#### WORK TASK:
Give back the records below exactly, omitting the pictures.

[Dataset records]
= Beginning of Section =
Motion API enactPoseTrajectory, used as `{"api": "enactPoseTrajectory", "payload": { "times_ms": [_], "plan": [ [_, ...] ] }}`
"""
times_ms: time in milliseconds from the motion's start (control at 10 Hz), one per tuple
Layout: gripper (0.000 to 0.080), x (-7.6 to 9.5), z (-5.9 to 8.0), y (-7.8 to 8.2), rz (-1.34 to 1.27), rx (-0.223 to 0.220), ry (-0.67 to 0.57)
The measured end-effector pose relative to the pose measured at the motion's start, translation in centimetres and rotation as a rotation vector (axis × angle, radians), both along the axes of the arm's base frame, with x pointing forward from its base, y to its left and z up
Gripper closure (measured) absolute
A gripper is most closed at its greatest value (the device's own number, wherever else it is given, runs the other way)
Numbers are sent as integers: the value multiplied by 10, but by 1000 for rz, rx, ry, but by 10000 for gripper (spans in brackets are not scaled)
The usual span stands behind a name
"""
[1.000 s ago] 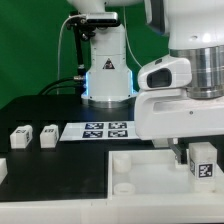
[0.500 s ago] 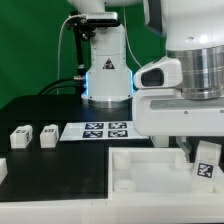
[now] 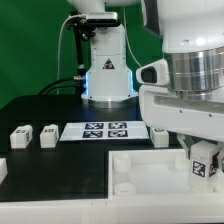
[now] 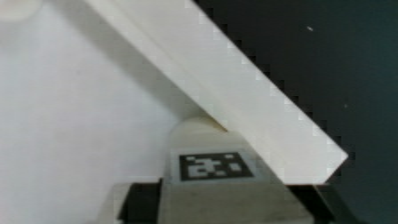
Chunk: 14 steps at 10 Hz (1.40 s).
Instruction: Assemble one leg
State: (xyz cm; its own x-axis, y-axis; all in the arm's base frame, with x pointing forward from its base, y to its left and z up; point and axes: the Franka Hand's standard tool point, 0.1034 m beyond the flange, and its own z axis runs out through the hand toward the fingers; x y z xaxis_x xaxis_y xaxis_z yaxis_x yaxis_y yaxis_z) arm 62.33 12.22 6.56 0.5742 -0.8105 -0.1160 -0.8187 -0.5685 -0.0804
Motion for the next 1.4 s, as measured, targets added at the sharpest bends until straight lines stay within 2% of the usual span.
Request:
{"api": "enactPoseTrajectory", "payload": {
  "times_ms": [200,400,500,700,1000,1100,1200,1300,1400],
  "plan": [
    [505,3,-1,-3,-244,43,34],
    [505,4,-2,-2,-591,120,89],
    [505,4,-3,-2,-697,143,106],
    [505,4,-2,-1,-818,153,126],
    [504,5,-1,-1,-918,132,123],
    [454,4,-2,0,-917,131,126],
    [279,4,-2,1,-916,131,126],
    [279,2,-1,6,-896,132,126],
    [168,-2,4,13,-863,134,122]
  ]
}}
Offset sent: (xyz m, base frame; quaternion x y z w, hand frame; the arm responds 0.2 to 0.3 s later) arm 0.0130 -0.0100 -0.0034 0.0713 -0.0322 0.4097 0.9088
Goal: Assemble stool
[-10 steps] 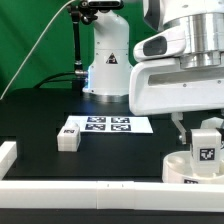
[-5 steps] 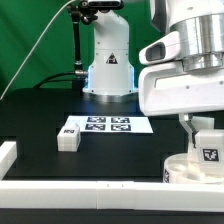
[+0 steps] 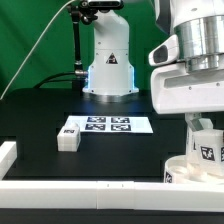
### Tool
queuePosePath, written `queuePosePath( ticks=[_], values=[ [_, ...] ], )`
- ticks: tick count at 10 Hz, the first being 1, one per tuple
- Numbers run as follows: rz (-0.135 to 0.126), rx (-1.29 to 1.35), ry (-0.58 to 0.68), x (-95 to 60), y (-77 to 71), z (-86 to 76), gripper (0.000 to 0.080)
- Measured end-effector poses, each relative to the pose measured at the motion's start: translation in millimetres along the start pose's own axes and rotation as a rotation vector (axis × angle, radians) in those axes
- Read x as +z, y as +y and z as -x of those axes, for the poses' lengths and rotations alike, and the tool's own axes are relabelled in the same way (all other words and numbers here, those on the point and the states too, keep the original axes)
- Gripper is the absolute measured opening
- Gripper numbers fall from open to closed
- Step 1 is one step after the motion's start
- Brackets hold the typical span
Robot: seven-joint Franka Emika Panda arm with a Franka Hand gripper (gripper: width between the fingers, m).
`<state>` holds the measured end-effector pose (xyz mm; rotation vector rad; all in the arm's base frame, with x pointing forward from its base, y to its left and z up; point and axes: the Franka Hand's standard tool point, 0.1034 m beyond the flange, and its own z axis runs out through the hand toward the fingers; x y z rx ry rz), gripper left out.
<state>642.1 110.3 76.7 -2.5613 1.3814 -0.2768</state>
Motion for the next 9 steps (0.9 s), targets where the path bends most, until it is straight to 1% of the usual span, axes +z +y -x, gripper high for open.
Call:
queuePosePath(
  ticks=[1,2,4,5,6,7,8,9],
  values=[
    [0.004,0.039,0.004,-0.2,0.1,0.1,0.0343],
    [0.001,0.099,0.001,-1.0,0.6,-0.8,0.0343],
    [-0.003,0.137,-0.005,-1.3,1.2,-1.2,0.0343],
    [-0.003,0.126,-0.006,-1.1,1.0,-0.9,0.0397],
    [-0.003,0.117,-0.005,-1.3,1.0,-1.2,0.0397],
    [0.002,0.035,-0.012,-5.2,1.5,-4.0,0.0586],
    [0.008,0.002,-0.020,-9.5,1.0,-5.2,0.0630],
    [0.006,-0.057,-0.022,-14.0,-0.1,-7.3,0.0630]
  ],
)
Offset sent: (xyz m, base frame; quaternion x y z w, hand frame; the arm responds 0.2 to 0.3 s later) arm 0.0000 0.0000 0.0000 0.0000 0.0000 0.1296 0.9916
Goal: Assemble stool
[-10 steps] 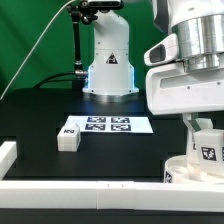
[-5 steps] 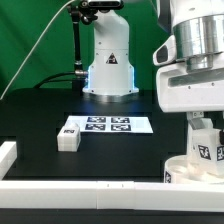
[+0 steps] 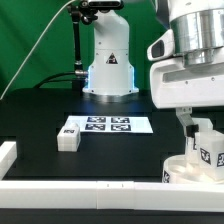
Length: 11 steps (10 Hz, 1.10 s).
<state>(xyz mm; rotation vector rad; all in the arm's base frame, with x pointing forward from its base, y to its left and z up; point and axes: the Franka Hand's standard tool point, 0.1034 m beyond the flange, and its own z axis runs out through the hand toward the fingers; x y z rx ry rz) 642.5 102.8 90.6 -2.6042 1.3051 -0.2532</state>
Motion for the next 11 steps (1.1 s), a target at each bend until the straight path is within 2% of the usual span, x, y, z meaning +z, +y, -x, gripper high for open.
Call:
queuePosePath(
  ticks=[1,4,5,8,11],
  values=[
    [-0.002,-0.040,0.000,-3.4,-0.4,-3.0,0.0647],
    [0.001,-0.147,0.000,-1.1,0.6,-1.7,0.0649],
    [0.002,-0.238,-0.001,-0.6,1.0,-1.6,0.0649],
    [0.039,-0.658,-0.018,-4.8,-9.0,4.5,0.0649],
    [0.035,-0.892,-0.015,-10.5,-7.6,-7.9,0.0649]
  ],
)
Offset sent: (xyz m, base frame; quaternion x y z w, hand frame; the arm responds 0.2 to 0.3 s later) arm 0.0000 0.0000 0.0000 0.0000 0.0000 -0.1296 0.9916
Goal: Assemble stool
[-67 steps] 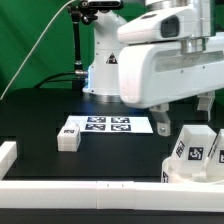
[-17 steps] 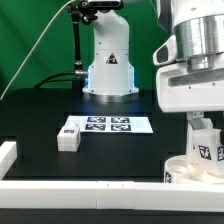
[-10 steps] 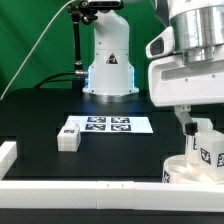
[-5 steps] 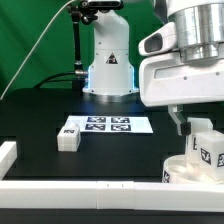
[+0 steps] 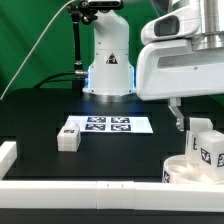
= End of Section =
#### FINISHED TASK:
Motion API enactPoseTrajectory, used as `{"api": "enactPoseTrajectory", "payload": { "times_ms": [_], "plan": [ [_, ...] ] }}`
"""
times_ms: time in milliseconds from the motion's start (control at 10 Hz), one per tuple
Layout: gripper (0.000 to 0.080), x (-7.6 to 9.5), z (-5.9 to 8.0), y (-7.8 to 8.2), rz (-1.34 to 1.27), rx (-0.223 to 0.220), ry (-0.67 to 0.57)
The measured end-effector pose relative to the pose measured at the motion's start, translation in centimetres and rotation as a rotation vector (axis × angle, radians), both along the axes of the arm's base frame, with x pointing forward from its base, y to its left and z up
Gripper closure (measured) absolute
A gripper is most closed at its greatest value (the device's own number, wherever else it is given, runs the other way)
Numbers are sent as integers: the value multiplied by 10, but by 1000 for rz, rx, ry, but by 10000 for gripper (spans in brackets are not scaled)
The usual span stands behind a name
"""
[1.000 s ago] 
[0.500 s ago] 
[now] 
[now] 
Chunk: 14 steps at 10 Hz (1.40 s).
Instruction: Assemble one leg
State: (xyz cm; its own x-axis, y-axis; all in the arm's base frame, with x pointing forward from its base, y to its left and z up; point and axes: the Franka Hand's standard tool point, 0.1034 m beyond the flange, and its own z axis runs out through the hand toward the fingers; x y z xaxis_x xaxis_y xaxis_z yaxis_x yaxis_y yaxis_z) arm 62.33 12.22 6.56 0.5742 -0.8105 -0.1160 -0.8187 -0.5685 -0.0804
Motion for the next 1.4 s, as measured, targets added at the sharpest bends until straight lines stay within 2% of the usual span.
Request:
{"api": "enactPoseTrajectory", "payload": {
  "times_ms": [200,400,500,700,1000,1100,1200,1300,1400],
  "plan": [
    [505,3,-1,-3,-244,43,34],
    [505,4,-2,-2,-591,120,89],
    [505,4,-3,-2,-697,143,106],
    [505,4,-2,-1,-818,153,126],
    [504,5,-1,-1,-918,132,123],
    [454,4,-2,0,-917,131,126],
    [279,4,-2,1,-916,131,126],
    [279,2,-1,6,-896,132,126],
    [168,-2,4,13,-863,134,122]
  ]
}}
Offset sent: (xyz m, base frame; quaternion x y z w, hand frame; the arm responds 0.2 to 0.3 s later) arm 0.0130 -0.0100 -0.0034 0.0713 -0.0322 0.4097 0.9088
Goal: Assemble stool
[-10 steps] 
[-5 steps] 
[+0 steps] 
### Tool
queuePosePath, written `queuePosePath( ticks=[_], values=[ [_, ...] ], )`
- ticks: tick count at 10 Hz, the first being 1, one per tuple
- Numbers run as follows: rz (-0.135 to 0.126), rx (-1.29 to 1.35), ry (-0.58 to 0.68), x (-95 to 60), y (-77 to 71), z (-86 to 76), gripper (0.000 to 0.080)
- Measured end-effector poses, each relative to the pose measured at the motion's start: translation in millimetres along the start pose's own axes and rotation as a rotation vector (axis × angle, radians) in those axes
- Read x as +z, y as +y and z as -x of those axes, for the poses' lengths and rotations alike, and the tool's own axes are relabelled in the same way (all other words and numbers here, those on the point and the states too, keep the original axes)
- Gripper is the absolute measured opening
- Gripper numbers fall from open to closed
- Step 1 is one step after the motion's start
- Brackets hold the typical span
Robot: seven-joint Franka Emika Panda arm with a Franka Hand gripper (gripper: width between the fingers, m).
`<state>` holds the measured end-effector pose (xyz mm; rotation vector rad; all in the arm's base frame, with x pointing forward from its base, y to its left and z up; point and axes: the Franka Hand's standard tool point, 0.1034 m beyond the flange, and its own z axis runs out through the hand toward the fingers; x y z rx ry rz), gripper left out.
<state>642.1 110.3 76.7 -2.5613 1.3814 -0.2768</state>
Motion for the next 9 steps (0.9 s), targets where the path bends most, until it is straight to 1% of the usual span, axes +z +y -x, gripper high for open.
Call:
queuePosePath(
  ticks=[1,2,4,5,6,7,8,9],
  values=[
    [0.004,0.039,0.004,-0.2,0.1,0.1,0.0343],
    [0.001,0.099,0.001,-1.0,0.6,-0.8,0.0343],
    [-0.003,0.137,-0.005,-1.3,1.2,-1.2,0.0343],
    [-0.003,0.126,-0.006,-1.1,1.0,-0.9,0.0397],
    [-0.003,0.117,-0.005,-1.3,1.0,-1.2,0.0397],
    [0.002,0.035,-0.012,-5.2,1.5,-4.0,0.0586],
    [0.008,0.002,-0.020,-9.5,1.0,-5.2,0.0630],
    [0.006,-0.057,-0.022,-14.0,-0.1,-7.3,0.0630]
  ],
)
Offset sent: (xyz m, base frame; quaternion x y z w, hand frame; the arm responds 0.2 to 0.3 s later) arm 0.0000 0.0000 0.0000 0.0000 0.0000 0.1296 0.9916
Goal: Assemble stool
[-10 steps] 
[-5 steps] 
[+0 steps] 
Length: 11 steps (10 Hz, 1.10 s).
<state>(xyz mm; rotation vector rad; all in the arm's base frame, with x pointing forward from its base, y to its left and z up; point and axes: the Franka Hand's standard tool point, 0.1034 m beyond the flange, and its own z axis runs out through the hand toward the fingers; x y z rx ry rz) 642.5 102.8 90.6 -2.6042 1.3051 -0.2532</state>
Motion for the next 11 steps (1.1 s), a target at each bend until the straight path is within 2% of the usual span, x, y, z meaning +z, +y, -x, gripper high for open.
Call:
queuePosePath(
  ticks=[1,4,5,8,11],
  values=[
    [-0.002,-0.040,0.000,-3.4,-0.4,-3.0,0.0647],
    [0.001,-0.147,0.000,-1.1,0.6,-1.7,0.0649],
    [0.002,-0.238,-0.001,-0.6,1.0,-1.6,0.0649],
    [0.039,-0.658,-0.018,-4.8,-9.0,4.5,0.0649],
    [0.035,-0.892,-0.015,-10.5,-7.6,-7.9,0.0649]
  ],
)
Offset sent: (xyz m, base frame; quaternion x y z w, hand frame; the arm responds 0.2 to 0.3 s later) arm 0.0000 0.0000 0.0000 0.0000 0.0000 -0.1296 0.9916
Goal: Assemble stool
[-67 steps] 
[-17 steps] 
[-10 steps] 
[-5 steps] 
[+0 steps] 

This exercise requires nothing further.